資生堂が、Twitterの新しい広告メニュー「モーメント」を活用したブランディングに取り組んだ。モーメントとは、ユーザーの間で話題になっているツイートをキュレーションし、雑誌のページをめくる感覚でTwitterの画面をスワイプすることで、関連する多くのツイートを楽しめるサービス。日本でモーメントの広告メニューを利用するのは、資生堂が初めてだ。

 対象とした商品は「マキアージュ」ブランドの薬用美白フェースパウダー「スノービューティー Ⅲ」。20~30代の女性をターゲットに、事前に予約を受け付け、数量限定で年に1回だけ発売するタイプの製品で今年が発売3年目だ。その新製品を9月21日から発売するに当たって、限定されたメディアを使って話題を喚起しつつ、Twitter上でユーザーのエンゲージメントを高める作戦を採った。

 まず7月7日に、俳優の窪田正孝さんと二階堂ふみさんを起用したWeb限定ネット動画を同社の公式YouTubeチャンネルなどで公開。さらに、ネット動画の素材を使って制作し、放映日を1日に限定した60秒テレビCMを7月に出稿。同じく7月中旬から電車内や駅の広告掲示板にネット動画の絵柄を使った交通広告を掲載した。

Twitterの広告メニュー「モーメント」にまとめた動画の一部。スマートフォン上では画面を左にスワイプすることで、まとめられた動画を順番に見ることができる
Twitterの広告メニュー「モーメント」にまとめた動画の一部。スマートフォン上では画面を左にスワイプすることで、まとめられた動画を順番に見ることができる

 その上で、それまでに展開したネット動画やテレビCM、交通広告に対してユーザーが示した反応を踏まえ、エンゲージメントが上がりそうなネット動画の中のシーンを、窪田正孝バージョンと二階堂ふみバージョンそれぞれで6つずつまとめ、8月10日にモーメントとしてTwitter上に広告展開したのだ。

 資生堂ジャパン コミュニケーション統括部企画グループの中條裕紀氏はその狙いをこう語る。「2015年もWeb限定の動画を制作して公開したが、高めたい情緒イメージの強化に課題が残った。そこで2016年は、インタラクティブ性を強化してユーザーにソーシャルメディア上で話題にしてもらおうと考えた。Twitterが日本市場への導入を計画していたモーメントがこの狙いにぴったりだったので、Twitter中心の展開を選んだ」。
 

今後もブランディング分野でデジタルを活用

 結果は想定を上回った。モーメントを使って広告を打ったところ、リツイートや「いいね」などの数を足したTwitterのエンゲージメント数は、「通常のTwitter広告の時と比べて3.5倍になった。これは想定以上の反応だった」と中條氏は言う。また、事前に展開したテレビCMや交通広告を見たという話題もTwitter上で頻繁につぶやかれており、「リアルなメディアとTwitterを絡めた場合の効果も確認できた」(資生堂ジャパン コミュニケーション統括部メディア戦略室コスメティクスグループの梶浦砂織マネージャー)という。

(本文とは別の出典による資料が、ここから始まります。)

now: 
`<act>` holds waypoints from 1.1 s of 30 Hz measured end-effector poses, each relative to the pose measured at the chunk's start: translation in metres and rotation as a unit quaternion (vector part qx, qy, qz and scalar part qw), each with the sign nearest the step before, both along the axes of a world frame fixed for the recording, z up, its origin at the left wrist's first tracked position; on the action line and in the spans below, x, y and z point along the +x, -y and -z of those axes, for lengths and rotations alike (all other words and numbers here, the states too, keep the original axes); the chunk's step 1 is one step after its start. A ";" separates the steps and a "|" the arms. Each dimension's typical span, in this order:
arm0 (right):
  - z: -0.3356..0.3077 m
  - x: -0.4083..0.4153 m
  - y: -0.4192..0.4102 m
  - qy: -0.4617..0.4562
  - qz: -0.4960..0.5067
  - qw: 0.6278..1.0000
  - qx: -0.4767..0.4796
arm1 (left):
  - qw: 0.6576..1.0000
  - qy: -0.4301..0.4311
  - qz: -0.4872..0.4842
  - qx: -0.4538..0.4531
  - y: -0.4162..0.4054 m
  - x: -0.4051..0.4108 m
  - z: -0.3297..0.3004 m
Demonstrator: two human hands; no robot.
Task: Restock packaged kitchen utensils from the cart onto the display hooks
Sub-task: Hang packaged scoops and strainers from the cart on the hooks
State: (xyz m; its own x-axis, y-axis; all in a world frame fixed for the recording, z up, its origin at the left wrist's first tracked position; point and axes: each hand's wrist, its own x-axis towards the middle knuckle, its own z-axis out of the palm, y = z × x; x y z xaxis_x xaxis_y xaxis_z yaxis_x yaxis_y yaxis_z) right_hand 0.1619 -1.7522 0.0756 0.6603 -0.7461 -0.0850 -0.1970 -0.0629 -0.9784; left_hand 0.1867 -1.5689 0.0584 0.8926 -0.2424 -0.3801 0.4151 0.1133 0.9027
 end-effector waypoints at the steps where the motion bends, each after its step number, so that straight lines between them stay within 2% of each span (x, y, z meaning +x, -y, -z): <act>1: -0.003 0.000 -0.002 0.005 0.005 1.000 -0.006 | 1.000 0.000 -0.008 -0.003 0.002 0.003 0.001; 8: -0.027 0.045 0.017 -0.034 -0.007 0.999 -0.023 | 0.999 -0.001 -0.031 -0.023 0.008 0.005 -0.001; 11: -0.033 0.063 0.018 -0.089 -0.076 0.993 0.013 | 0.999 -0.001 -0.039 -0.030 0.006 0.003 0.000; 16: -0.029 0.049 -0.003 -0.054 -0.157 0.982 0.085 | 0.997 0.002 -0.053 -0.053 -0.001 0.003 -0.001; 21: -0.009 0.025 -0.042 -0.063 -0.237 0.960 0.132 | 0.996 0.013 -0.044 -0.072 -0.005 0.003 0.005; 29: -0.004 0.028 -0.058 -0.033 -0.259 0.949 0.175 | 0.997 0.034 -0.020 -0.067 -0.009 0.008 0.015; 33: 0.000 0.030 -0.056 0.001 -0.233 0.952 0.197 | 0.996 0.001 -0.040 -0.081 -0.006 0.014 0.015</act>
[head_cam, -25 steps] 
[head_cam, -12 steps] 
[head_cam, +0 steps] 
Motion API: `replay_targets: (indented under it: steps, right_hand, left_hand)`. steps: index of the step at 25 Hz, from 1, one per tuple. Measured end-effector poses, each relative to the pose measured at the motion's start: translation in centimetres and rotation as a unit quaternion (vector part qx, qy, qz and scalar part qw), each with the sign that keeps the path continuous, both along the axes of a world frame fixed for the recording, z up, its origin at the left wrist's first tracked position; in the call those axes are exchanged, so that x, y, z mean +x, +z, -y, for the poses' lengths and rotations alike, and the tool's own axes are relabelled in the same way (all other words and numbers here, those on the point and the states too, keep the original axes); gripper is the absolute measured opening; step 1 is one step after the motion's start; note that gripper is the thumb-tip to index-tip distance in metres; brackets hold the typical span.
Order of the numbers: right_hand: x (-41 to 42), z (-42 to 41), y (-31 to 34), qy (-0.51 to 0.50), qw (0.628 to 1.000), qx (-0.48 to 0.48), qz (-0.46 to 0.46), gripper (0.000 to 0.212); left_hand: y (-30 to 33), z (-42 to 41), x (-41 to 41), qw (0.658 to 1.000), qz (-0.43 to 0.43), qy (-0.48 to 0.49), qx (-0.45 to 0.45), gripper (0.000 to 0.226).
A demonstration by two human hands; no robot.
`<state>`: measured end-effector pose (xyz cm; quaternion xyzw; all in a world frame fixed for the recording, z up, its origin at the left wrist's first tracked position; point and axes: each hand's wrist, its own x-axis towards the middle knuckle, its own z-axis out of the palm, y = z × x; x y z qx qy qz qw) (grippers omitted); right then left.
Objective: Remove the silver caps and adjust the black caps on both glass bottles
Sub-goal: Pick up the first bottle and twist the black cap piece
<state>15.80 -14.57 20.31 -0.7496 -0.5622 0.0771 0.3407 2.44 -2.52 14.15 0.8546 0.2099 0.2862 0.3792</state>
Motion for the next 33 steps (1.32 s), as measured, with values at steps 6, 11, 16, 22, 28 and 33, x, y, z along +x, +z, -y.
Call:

 資生堂ではこれまで、EC(電子商取引)サイト「ワタシプラス」など、ユーザーのダイレクトレスポンスを必要とする分野でのデジタルマーケティングの活用が目立っていた。今後は、今回の試みを踏まえ、取引先や社内の理解を得ながら、「ブランディングの分野でもデジタルマーケティングの活用に積極的に取り組んでいく」(中條氏)という。